Pick every line from the data below that contains the string "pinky" and copy it.

----

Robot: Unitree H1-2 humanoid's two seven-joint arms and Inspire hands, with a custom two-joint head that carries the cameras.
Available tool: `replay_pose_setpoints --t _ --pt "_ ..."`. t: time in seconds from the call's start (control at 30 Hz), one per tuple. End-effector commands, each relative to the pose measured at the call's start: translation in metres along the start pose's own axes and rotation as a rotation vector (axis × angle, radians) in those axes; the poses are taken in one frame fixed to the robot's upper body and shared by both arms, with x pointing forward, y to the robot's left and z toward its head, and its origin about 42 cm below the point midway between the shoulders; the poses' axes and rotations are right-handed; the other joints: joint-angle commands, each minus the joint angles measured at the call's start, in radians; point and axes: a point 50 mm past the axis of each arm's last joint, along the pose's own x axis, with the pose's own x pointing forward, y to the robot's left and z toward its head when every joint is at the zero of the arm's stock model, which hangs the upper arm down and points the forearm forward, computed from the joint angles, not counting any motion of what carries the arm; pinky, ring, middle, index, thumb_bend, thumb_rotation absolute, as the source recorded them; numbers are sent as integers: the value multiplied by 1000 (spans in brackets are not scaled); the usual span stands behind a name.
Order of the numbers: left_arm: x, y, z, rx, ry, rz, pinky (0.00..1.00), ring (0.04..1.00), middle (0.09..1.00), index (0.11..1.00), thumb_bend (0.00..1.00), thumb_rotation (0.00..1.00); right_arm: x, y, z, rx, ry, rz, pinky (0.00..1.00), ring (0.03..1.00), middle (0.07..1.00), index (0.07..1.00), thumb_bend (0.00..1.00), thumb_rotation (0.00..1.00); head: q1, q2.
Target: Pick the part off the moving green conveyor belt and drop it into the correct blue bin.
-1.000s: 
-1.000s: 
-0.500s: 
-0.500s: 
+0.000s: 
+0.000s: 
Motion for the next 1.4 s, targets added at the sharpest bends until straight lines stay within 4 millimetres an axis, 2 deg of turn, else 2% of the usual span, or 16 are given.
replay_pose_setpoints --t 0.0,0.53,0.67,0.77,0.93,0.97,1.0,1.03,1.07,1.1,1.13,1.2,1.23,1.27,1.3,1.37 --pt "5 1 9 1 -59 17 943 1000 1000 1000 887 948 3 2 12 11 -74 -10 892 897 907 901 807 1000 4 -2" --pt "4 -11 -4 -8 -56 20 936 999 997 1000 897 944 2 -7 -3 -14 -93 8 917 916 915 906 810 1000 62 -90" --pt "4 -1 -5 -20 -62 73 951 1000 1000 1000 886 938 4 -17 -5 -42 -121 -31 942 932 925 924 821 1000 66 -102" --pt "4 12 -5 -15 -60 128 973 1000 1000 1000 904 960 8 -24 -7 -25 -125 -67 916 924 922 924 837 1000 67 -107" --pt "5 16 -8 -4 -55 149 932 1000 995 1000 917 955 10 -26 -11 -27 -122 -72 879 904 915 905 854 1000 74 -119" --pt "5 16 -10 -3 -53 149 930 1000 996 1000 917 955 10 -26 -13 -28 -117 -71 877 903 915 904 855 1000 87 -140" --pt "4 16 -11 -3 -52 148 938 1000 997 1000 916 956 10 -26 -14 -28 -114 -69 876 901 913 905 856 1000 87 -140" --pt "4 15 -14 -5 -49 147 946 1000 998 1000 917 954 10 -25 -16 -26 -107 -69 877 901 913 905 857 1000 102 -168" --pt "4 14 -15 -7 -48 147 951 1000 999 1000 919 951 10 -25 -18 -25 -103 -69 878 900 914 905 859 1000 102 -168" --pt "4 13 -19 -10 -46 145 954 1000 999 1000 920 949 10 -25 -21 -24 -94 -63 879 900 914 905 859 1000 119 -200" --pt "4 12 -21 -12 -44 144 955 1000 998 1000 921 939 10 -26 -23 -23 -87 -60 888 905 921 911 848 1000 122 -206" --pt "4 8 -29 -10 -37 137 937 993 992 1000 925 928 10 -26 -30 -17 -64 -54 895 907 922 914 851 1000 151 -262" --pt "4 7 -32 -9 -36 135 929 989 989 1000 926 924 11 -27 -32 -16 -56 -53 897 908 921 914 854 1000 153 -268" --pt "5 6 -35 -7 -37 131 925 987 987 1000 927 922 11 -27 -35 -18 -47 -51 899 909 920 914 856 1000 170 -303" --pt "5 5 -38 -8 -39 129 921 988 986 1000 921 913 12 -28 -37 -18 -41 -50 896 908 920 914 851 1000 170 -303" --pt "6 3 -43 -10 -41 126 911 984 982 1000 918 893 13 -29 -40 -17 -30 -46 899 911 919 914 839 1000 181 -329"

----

__Result below__
Available tool: `replay_pose_setpoints --t _ --pt "_ ..."`. t: time in seconds from the call's start (control at 30 Hz), one per tuple. End-effector commands, each relative to the pose measured at the call's start: translation in metres along the start pose's own axes and rotation as a rotation vector (axis × angle, radians) in those axes; the poses are taken in one frame fixed to the robot's upper body and shared by both arms, with x pointing forward, y to the robot's left and z toward its head, and its origin about 42 cm below the point midway between the shoulders; the poses' axes and rotations are right-handed; the other joints: joint-angle commands, each minus the joint angles measured at the call's start, in radians; point and axes: a point 50 mm past the axis of each arm's last joint, along the pose's own x axis, with the pose's own x pointing forward, y to the robot's left and z toward its head when every joint is at the zero of the arm's stock model, which hangs the upper arm down and points the forearm forward, computed from the joint angles, not counting any motion of what carries the arm; pinky, ring, middle, index, thumb_bend, thumb_rotation absolute, as the source recorded them; numbers are sent as integers: the value multiplied by 1000 (spans in brackets are not scaled); the usual span stands behind a name.
Order of the numbers: left_arm: x, y, z, rx, ry, rz, pinky (0.00..1.00), ring (0.04..1.00), middle (0.09..1.00), index (0.11..1.00), thumb_bend (0.00..1.00), thumb_rotation (0.00..1.00); right_arm: x, y, z, rx, ry, rz, pinky (0.00..1.00), ring (0.03..1.00), middle (0.07..1.00), index (0.07..1.00), thumb_bend (0.00..1.00), thumb_rotation (0.00..1.00); head: q1, q2.

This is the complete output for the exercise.